|Alternative names||Purple yam cake, Ube sponge cake, Ube chiffon cake, Purple cake|
|Place of origin||Philippines|
|Variations||Ube macapuno cake, Ube mamón, Ube taisan, Ube roll|
Ube cake is a traditional Filipino chiffon cake or sponge cake made with ube halaya (mashed purple yam). It is distinctively vividly purple in color, like most dishes made with ube in the Philippines.
Ube cake is generally prepared identically to mamón (chiffon cakes and sponge cakes in Filipino cuisine), but with the addition of mashed purple yam to the ingredients. It is typically made with flour, eggs, sugar, a dash of salt, baking powder, vanilla, oil, milk, and cream of tartar. The resulting cake is pink to purple in color (depending on the amount of ube used) and slightly denser and moister than regular chiffon cakes.
Ube cake typically has a whipped cream, cream cheese, or buttercream frosting, which may also be flavored with ube or coconut.
Like mamón, ube cake can be modified readily into other recipes.
The combination of ube and macapuno (coconut sport) is a traditional one for ube halaya in Filipino cuisine, and it also applies to ube cakes. Ube macapuno cake is basically just ube cake with strips of gelatinous macapuno strips layered on top.
Other combinations of ube cake include ube pandan cake and ube leche flan cake, among others.
Ube mamón or ube cupcakes are ube cakes baked into the shape of large cupcakes, which is the traditional shape of Filipino chiffon cakes.
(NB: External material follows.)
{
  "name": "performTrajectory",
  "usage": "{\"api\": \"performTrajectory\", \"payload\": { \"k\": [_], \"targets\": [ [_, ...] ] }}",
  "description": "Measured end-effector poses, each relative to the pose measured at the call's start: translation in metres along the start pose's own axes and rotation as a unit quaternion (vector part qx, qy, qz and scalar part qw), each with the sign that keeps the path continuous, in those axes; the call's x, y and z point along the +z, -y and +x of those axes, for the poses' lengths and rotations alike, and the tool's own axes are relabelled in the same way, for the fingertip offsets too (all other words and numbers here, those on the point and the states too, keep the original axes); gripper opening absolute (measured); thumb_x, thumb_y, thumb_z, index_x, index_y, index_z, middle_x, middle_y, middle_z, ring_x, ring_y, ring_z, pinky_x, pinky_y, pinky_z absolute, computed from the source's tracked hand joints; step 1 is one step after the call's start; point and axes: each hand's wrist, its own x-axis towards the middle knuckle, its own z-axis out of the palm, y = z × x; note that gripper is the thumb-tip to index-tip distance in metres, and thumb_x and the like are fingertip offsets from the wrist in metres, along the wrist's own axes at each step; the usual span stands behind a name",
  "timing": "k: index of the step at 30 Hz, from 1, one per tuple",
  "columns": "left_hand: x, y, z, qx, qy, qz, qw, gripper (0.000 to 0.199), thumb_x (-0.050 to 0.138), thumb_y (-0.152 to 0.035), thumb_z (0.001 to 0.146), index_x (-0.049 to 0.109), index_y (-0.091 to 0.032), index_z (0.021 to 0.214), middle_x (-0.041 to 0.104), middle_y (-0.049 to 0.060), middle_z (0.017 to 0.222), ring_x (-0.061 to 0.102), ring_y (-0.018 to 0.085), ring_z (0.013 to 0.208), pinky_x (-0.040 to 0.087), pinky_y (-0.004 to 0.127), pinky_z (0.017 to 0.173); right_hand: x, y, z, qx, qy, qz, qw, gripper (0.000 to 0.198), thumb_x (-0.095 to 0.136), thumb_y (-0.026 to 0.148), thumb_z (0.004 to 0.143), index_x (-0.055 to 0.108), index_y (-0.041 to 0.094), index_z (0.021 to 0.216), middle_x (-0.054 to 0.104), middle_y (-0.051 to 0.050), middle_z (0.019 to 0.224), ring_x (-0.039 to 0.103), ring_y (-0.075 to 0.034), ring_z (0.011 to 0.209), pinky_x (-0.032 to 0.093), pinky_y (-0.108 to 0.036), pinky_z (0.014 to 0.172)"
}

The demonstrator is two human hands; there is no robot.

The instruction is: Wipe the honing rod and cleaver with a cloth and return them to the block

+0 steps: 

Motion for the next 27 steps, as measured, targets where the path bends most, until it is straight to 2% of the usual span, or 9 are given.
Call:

Ube roll or ube pianono is a variant of ube cake made into a Swiss roll (known as pianono in the Philippines). It typically has an ube filling made with butter, sugar, milk, and mashed ube. A very similar dessert made from meringue instead of chiffon or sponge cake is brazo de ube, which is more accurately a variant of brazo de Mercedes.
Ube taisan is a version of ube cake cooked as a traditional Filipino taisan cake. Like the taisan, it is rectangular in shape and is not frosted, but is covered with butter (or margarine), cheese, and white sugar.